当社グループを取り巻く経営環境について、国内経済は雇用・所得環境の着実な改善を背景に個人消費が底堅く推移するほか訪日外国人の増加傾向などにより、緩やかな回復を続けるものと見込んでおります。

 

一方で、平成 28 年4月 14 日に発生した「平成 28 年熊本地震」については、復旧・復興需要が徐々に顕在化するなど持ち直しの動きがみられるものの、熊本・大分両県を中心とした観光産業等は厳しい状況が続くものと見込んでおります。

 

観光客の増を、震災の影響が相殺してしまい、売上はほとんど変わらず。
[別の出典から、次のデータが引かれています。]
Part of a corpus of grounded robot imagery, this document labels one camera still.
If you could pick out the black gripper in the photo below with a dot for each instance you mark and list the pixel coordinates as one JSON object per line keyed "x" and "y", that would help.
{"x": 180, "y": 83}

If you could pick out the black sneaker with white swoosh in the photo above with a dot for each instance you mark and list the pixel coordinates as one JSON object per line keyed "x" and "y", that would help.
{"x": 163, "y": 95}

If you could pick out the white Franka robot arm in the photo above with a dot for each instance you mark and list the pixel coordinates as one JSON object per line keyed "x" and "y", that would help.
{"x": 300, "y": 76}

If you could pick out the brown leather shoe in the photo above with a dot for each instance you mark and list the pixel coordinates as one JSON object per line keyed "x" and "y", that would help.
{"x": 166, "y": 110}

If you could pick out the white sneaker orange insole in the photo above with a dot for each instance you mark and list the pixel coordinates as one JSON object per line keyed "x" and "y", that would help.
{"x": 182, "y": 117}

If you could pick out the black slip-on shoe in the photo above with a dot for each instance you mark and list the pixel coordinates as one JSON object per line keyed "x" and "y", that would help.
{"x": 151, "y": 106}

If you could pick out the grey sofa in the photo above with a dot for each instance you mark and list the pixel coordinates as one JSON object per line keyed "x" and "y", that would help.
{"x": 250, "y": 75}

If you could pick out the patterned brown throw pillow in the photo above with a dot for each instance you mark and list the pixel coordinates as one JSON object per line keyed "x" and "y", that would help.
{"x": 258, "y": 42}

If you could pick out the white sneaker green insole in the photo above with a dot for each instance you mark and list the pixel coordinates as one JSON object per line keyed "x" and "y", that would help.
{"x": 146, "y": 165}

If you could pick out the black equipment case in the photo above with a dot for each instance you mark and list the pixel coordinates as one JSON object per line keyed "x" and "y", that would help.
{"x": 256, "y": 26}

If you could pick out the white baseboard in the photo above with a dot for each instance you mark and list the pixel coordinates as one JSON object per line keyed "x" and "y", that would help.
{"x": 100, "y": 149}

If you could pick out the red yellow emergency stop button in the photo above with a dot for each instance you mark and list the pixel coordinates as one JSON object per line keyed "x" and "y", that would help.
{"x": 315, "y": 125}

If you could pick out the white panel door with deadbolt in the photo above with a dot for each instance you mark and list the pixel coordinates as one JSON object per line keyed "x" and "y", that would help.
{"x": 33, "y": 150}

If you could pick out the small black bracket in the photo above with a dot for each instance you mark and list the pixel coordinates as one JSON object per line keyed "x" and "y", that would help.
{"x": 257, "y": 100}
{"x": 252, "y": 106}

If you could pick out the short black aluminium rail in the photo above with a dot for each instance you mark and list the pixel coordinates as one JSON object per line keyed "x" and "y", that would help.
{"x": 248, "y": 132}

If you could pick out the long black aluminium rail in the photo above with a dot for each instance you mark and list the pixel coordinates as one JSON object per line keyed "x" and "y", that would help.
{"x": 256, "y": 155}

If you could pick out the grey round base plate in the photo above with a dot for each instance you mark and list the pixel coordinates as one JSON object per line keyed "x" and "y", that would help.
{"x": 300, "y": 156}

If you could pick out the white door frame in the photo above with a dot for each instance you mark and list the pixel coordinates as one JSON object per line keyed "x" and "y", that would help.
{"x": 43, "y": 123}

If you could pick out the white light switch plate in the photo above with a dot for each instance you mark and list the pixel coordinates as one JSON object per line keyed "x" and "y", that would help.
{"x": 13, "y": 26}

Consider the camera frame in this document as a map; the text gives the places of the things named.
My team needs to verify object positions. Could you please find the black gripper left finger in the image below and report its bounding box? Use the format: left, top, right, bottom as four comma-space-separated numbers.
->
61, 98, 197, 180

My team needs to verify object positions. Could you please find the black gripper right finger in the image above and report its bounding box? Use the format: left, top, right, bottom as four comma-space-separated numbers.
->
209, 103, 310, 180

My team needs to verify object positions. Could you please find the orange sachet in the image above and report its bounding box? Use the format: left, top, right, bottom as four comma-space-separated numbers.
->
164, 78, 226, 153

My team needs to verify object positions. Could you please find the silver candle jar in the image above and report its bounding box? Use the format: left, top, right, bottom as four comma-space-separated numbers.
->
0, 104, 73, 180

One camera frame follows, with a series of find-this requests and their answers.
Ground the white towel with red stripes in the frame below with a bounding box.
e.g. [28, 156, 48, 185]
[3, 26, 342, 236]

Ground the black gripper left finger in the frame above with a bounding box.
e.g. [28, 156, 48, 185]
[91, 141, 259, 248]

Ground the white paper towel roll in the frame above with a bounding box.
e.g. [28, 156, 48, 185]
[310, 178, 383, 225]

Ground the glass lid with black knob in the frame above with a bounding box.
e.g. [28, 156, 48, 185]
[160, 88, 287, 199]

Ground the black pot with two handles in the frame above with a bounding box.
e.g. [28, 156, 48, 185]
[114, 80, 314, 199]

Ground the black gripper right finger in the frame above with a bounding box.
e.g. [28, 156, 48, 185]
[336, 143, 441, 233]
経常利益は増加傾向にあり、震災の影響が一巡されれば今後は期待できると思います。

 

前期は、運輸関係で負の遺産を処理していることから、今期は比較的しっかり利益がでています。前期に減損関係を処理していることは評価できそうです。また熊本地震の影響もすでに織り込みずみです。

 

 

売出の予想価格は、2450円です。

発行済株式数は、160万株です。

掛け算すると、2450円×160万株で、時価総額3,920億円となりますね。

 

配当は、37円50銭なので、2450円に対しては、配当利回り1.5%程度となります。JR東日本やほかのインフラ株と比較してももう少し欲しいかなという印象です。

 

 

2.中期経営計画と気になった点について

 

中期経営計画について

中期経営計画によると、2018年の営業収益4,000億円、2026年の営業収益5,000億円となっています。10年後に営業収益が30%(3800億円→5000億円)増加を目指しているので、大きな成長は見込みにくいですね。

 

1年あたり3%の成長なので、安易に30%の配当性向ではなく、もう少し高めでもいいと考えています。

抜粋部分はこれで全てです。